### TASK DESCRIPTION
Set the whole listing down again without deviation.

### PROVIDED DATA

== Segment start ==

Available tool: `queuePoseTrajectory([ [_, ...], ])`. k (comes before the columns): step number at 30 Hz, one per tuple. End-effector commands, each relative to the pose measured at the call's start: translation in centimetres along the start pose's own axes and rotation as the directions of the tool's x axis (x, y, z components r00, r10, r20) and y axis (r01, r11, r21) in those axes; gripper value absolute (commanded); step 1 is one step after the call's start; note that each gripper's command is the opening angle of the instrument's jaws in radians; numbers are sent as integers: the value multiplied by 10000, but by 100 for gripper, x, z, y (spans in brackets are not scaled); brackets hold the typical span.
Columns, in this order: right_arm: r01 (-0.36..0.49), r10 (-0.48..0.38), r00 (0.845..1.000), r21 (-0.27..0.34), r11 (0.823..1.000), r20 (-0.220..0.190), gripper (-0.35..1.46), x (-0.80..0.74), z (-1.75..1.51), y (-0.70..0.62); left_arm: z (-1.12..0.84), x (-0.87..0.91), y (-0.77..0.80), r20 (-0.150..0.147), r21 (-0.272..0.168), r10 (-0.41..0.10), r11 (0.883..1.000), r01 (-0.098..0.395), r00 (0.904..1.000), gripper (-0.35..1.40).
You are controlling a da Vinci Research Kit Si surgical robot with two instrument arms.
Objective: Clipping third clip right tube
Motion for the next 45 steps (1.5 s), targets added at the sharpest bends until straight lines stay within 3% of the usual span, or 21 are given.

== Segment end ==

### RESULT
Available tool: `queuePoseTrajectory([ [_, ...], ])`. k (comes before the columns): step number at 30 Hz, one per tuple. End-effector commands, each relative to the pose measured at the call's start: translation in centimetres along the start pose's own axes and rotation as the directions of the tool's x axis (x, y, z components r00, r10, r20) and y axis (r01, r11, r21) in those axes; gripper value absolute (commanded); step 1 is one step after the call's start; note that each gripper's command is the opening angle of the instrument's jaws in radians; numbers are sent as integers: the value multiplied by 10000, but by 100 for gripper, x, z, y (spans in brackets are not scaled); brackets hold the typical span.
Columns, in this order: right_arm: r01 (-0.36..0.49), r10 (-0.48..0.38), r00 (0.845..1.000), r21 (-0.27..0.34), r11 (0.823..1.000), r20 (-0.220..0.190), gripper (-0.35..1.46), x (-0.80..0.74), z (-1.75..1.51), y (-0.70..0.62); left_arm: z (-1.12..0.84), x (-0.87..0.91), y (-0.77..0.80), r20 (-0.150..0.147), r21 (-0.272..0.168), r10 (-0.41..0.10), r11 (0.883..1.000), r01 (-0.098..0.395), r00 (0.904..1.000), gripper (-0.35..1.40).
You are controlling a da Vinci Research Kit Si surgical robot with two instrument arms.
Objective: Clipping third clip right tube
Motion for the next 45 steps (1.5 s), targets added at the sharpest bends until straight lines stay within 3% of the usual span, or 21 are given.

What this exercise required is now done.